=== Work required ===
Quote exactly, and only, the lines of the material below from the line with "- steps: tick" through the line with "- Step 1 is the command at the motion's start".
-- Record excerpts follows --
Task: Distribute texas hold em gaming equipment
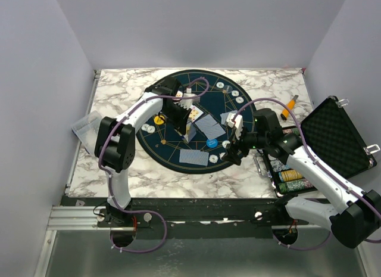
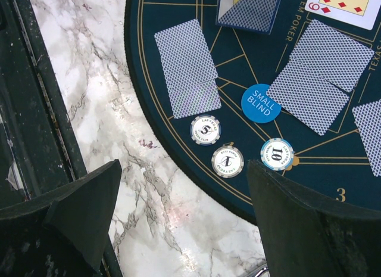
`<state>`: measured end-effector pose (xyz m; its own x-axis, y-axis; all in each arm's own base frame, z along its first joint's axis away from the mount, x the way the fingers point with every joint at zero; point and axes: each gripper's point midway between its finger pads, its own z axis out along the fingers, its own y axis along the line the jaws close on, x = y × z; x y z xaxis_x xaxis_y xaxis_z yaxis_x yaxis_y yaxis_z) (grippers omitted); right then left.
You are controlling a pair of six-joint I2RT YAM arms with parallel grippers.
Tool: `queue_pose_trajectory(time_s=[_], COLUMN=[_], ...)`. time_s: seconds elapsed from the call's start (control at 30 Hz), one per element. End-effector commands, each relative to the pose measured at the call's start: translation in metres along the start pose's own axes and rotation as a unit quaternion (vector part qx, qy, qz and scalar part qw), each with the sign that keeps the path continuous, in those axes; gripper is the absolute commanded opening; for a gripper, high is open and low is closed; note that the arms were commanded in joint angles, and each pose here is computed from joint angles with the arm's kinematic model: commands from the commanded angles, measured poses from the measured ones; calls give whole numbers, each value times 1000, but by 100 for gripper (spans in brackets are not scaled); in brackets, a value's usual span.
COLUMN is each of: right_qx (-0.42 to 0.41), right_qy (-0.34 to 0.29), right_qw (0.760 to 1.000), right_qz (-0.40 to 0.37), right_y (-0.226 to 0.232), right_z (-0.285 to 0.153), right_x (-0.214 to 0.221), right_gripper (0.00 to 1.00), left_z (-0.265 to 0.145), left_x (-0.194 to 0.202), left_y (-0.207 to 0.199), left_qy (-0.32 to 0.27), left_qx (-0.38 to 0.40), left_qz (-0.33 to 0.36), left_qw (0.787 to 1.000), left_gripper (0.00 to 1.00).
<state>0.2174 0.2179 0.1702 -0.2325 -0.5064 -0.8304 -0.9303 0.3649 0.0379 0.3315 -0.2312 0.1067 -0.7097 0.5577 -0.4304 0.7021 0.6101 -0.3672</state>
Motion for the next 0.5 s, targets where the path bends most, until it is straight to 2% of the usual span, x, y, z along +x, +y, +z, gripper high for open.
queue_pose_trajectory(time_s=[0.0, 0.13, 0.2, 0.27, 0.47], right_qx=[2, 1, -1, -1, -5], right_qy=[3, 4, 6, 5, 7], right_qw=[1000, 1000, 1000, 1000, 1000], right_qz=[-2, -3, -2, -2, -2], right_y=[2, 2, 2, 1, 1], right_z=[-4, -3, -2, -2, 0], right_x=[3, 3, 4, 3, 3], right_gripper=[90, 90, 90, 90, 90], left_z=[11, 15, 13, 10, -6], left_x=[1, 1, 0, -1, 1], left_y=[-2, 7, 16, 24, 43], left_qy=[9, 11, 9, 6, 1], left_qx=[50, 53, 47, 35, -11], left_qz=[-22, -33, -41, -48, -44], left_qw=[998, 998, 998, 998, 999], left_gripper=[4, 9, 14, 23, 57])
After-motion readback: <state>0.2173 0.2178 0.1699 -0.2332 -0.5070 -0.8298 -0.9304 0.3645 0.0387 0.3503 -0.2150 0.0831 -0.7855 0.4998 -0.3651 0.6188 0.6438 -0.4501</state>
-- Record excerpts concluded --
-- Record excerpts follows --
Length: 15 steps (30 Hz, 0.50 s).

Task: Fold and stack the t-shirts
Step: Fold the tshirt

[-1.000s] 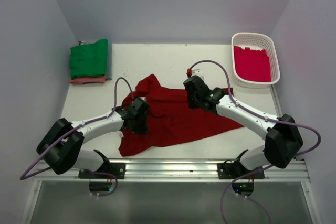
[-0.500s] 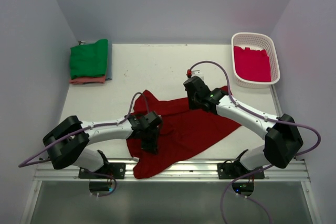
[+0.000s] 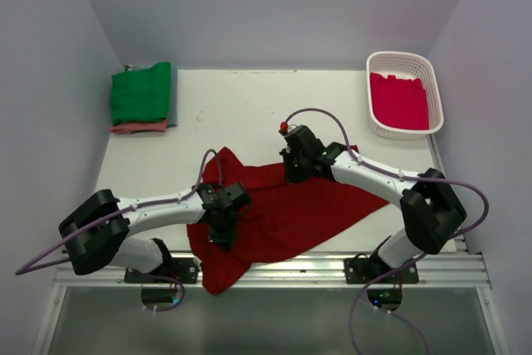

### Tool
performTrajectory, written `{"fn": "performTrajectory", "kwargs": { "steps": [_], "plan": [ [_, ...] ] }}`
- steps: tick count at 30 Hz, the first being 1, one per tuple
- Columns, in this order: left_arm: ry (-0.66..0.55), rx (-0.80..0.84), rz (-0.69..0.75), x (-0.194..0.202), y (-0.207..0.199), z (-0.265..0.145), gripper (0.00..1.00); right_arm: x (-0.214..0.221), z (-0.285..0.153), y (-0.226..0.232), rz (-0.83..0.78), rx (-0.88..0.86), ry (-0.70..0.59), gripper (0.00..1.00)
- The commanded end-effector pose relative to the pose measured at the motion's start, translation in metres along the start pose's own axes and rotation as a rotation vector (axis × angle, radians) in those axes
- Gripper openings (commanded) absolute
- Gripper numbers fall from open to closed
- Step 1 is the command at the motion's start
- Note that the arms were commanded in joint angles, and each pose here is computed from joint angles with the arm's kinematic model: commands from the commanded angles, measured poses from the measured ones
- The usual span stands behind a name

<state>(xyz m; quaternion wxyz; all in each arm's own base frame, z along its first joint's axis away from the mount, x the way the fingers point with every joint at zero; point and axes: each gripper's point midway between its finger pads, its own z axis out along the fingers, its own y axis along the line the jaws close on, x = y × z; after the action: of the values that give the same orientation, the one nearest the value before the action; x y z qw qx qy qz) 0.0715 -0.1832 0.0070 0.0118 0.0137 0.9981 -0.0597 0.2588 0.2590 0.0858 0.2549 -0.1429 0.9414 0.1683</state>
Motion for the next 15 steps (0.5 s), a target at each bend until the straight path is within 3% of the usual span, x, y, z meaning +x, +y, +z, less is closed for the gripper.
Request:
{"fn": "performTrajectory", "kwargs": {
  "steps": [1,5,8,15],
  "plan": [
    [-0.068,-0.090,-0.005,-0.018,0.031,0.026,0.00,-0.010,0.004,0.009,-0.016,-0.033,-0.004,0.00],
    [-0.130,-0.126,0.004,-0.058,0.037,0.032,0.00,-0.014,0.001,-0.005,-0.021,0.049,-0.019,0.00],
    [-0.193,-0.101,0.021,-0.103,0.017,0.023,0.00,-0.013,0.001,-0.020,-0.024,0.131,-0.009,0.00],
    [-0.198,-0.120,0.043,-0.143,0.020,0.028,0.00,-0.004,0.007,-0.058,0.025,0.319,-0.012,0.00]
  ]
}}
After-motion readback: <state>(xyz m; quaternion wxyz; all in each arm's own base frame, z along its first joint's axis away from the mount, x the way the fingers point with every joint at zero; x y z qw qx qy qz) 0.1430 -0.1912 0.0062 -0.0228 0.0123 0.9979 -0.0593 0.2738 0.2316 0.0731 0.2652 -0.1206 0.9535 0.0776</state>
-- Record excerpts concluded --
=== Solution to this task ===
- steps: tick count at 30 Hz, the first being 1, one per tuple
- Columns, in this order: left_arm: ry (-0.66..0.55), rx (-0.80..0.84), rz (-0.69..0.75), x (-0.194..0.202), y (-0.207..0.199), z (-0.265..0.145), gripper (0.00..1.00); right_arm: x (-0.214..0.221), z (-0.285..0.153), y (-0.226..0.232), rz (-0.83..0.78), rx (-0.88..0.86), ry (-0.70..0.59), gripper (0.00..1.00)
- The commanded end-effector pose relative to the pose measured at the motion's start, translation in metres along the start pose's own axes and rotation as a rotation vector (axis × angle, radians) in those axes
- Gripper openings (commanded) absolute
- Gripper numbers fall from open to closed
- Step 1 is the command at the motion's start

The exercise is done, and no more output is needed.